Dans Var-Matin, Pierre Lees-Melou a une nouvelle fois rappelé que lors de ce mercato, les Girondins de Bordeaux s’étaient positionnés, mais il a préféré le GYM, surement pour des contacts plus concrets. « J’ai eu des contacts avec Bordeaux mais Nice s’est positionné très tôt. Le club essayait de me faire venir depuis un petit moment […] Je n’ai aucune rancune envers Bordeaux. Je remercie même le club parce que c’est là-bas que j’ai été formé pendant six ans et où j’ai appris les gammes, le fait de jouer pied droit et pied gauche.
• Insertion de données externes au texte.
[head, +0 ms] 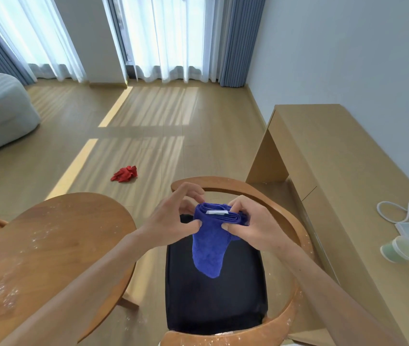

J’étais trop petit à l’époque, et pas assez bon. Tant pis pour moi ».

 

Aujourd’hui, et vis-à-vis de son parcours, devenir professionnel est une chance. « Je n’ai jamais cru que je deviendrais pro. Alors, à cette époque (au Cap-Ferret) je pensais que le monde pro c’était fini pour moi. Je jouais au foot, je prenais énormément de plaisir, mais ça s’arrêtait là. La marche était trop haute. Et puis quand l’occasion s’est présentée, forcément, on ne réfléchit pas et on fonce ».

 

Animateur, l’ancien bordelais ne regrette par son précédent cursus professionnel, mais forcément lorsque le football de haut niveau s’intéresse à vous… « J’aimais bien mon ancien métier, mais ce n’est pas comparable. C’est vrai qu’après ça on dédramatise. On se dit qu’il y a des choses plus graves dans la vie. Arnaud Souquet et moi on va tout faire pour rester dans le milieu et le circuit le plus longtemps possible ».

 

Quoi qu’il en sot, il gardera toujours un contact avec le monde amateur. « Je garde d’excellents souvenir du foot amateur. C’est la bande de copains qu’on retrouve le soir en sortant du travail pour se détendre en jouant au foot. A chaque fois que je suis en vacances, je rentre dans mes anciens clubs. Ceux qui m’ont lancé et qui m’ont fait confiance ».